The latest interest rate hike will affect your pocket in several unwelcome ways

The latest interest rate hike will affect your pocket in several unwelcome ways

South African consumers – already tired of hearing endless admonitions to ‘tighten their belts’ and exercise financial caution – were dealt another blow yesterday when the South African Reserve Bank lifted the repo rate by 50 basis points, taking the prime lending rate to 11.75%.

First National Bank chief economist Mamello Matikinca-Ngwenya says the hike was not unexpected but means the Monetary Policy Committee has now “unleashed 475 bps worth of hikes cumulatively over its 10 meetings since November 2021.

“Further intensification of load shedding this winter exacerbates upside risk to inflation, and the upward pressure on interest rates is not fully neutralised,” she says.

Homeowners with property bonds are also expected to absorb significant pain.

Samuel Seeff, chairman of the Seeff Property Group, says the rate hike is a killjoy for the struggling economy.

“The rapidly rising borrowing cost has put a dampener on the market. First-time homebuyers, many from the emerging middle class, are facing affordability challenges, and overall sales volumes have declined, more in some areas and to a lesser degree in other markets such as the Cape,” he says.

However, he notes that South Africans are still seeing the best lending conditions since 2007, with strong support from the banks.

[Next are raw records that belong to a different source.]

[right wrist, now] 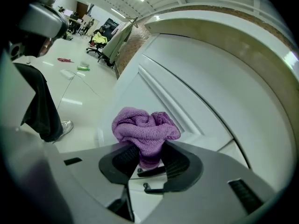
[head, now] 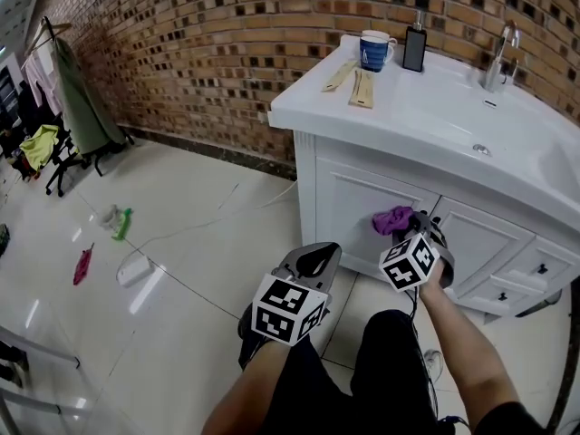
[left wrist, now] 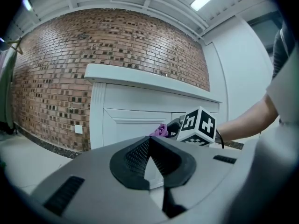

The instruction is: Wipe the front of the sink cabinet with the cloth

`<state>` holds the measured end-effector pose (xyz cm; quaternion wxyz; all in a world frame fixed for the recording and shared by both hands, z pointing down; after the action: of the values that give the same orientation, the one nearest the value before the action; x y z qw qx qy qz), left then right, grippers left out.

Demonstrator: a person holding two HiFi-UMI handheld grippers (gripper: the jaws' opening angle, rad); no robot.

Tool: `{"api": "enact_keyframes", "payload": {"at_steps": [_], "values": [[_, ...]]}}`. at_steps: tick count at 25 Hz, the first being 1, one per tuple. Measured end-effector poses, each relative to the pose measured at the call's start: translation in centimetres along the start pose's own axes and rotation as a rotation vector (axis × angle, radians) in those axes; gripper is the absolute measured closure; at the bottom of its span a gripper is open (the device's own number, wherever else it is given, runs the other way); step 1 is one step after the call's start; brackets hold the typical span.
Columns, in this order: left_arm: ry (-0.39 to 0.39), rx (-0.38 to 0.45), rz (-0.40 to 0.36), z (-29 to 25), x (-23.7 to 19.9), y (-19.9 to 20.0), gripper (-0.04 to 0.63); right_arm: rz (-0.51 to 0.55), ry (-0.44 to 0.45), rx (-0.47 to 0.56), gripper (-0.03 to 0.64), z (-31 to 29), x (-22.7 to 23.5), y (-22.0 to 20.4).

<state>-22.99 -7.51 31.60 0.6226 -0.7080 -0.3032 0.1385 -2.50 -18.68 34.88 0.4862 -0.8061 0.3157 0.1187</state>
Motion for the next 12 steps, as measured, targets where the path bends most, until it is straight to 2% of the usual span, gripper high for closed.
{"api": "enact_keyframes", "payload": {"at_steps": [6, 12], "values": [[-0.012, -0.003, 0.007, -0.4, 1.2, -0.3, 0.592, -0.031, 0.007, 0.033, 0.474, 1.8, 0.4, -1.2], [0.003, -0.020, 0.025, -0.4, 0.4, -1.4, 0.592, -0.041, 0.126, 0.087, 0.474, 0.9, -2.4, 0.3]]}}
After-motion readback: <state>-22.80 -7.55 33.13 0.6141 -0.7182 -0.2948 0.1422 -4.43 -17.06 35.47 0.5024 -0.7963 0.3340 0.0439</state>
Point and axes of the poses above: the fingertips, and each gripper's own axes: z backward along the fingers, x to its right, y out of its top, the point moved 10 cm from there along z, backward along the fingers, and after that the axes turned 15 degrees about -z, right-handed, at the moved point
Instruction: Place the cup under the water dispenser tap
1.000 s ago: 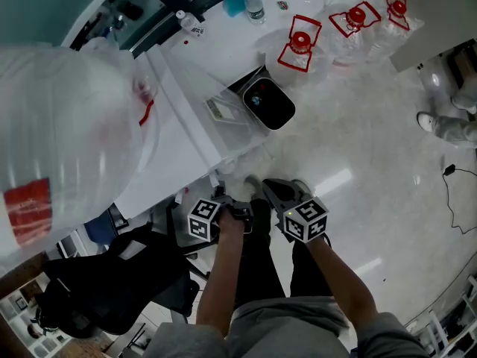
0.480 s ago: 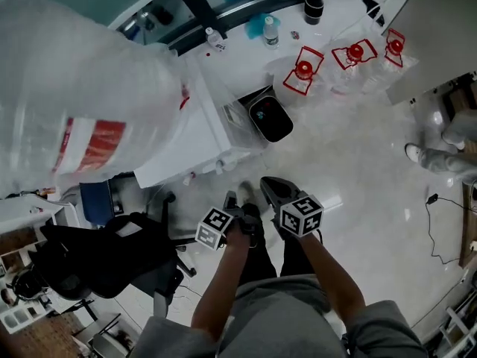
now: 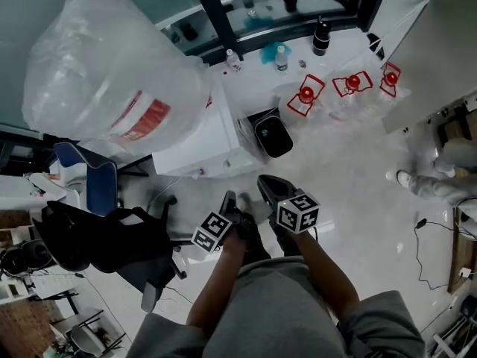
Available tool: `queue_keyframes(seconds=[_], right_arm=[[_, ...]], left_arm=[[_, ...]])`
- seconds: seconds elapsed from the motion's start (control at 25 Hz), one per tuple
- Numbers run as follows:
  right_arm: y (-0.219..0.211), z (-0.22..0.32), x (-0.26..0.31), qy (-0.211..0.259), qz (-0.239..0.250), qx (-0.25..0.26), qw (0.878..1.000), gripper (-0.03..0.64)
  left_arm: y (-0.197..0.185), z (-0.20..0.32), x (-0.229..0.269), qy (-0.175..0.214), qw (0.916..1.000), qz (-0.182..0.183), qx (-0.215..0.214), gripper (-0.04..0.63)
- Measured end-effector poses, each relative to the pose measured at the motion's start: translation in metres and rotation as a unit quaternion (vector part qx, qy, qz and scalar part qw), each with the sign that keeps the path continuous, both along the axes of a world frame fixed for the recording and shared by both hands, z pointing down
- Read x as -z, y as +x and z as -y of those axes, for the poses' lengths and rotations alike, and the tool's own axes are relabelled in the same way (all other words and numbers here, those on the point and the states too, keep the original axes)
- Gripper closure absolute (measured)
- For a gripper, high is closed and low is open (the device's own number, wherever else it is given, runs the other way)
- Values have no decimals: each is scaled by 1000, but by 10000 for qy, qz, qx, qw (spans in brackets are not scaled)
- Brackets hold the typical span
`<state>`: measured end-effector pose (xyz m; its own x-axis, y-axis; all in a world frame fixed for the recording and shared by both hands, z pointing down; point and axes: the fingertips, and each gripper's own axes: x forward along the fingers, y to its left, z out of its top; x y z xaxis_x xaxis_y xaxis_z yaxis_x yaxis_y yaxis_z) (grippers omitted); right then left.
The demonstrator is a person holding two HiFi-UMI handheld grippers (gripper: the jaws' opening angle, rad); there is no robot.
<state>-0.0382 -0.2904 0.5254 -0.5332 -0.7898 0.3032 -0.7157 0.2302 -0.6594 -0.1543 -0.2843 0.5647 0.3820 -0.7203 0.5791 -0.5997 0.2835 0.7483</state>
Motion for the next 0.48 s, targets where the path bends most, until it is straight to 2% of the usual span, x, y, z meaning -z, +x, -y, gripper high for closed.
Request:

“Approval rates are still at over 80%, deposit requirements still at around 8%-10%, and buyers can often find a rate concession,” he says.

Seefff advises potential buyers to apply for a “prequalification” so that they are in a better negotiating position, while sellers should note that house price growth has stalled, which means they need to price correctly if they are looking to sell right now.

John Loos, property sector strategist at FNB Commercial Property Finance, says the rate hike will directly impact consumers’ disposable income, along with the impact of the higher inflation that caused the rate hike.

“On the residential development side of the market, new building planning has already been declining and this latest rate hike will probably reinforce that declining trend. On the residential rental market side, earlier interest rate hikes gave some mild support to the rental market, as aspirant buyers postponed their home-buying and remained in the rental market for longer.

“But given the increasingly severe magnitude of interest rate hiking since late-2021, we believe that the earlier recovery in the rental market may now stall, with the tenant population beginning to experience increased financial pressure in a significantly weaker economic environment,” he says.

Lizl Budhram, head of advice at Old Mutual Personal Finance, advises consumers to carefully assess areas where they can safely cut expenses before cancelling or reducing insurance or savings policies, as these choices can have serious long-term financial consequences.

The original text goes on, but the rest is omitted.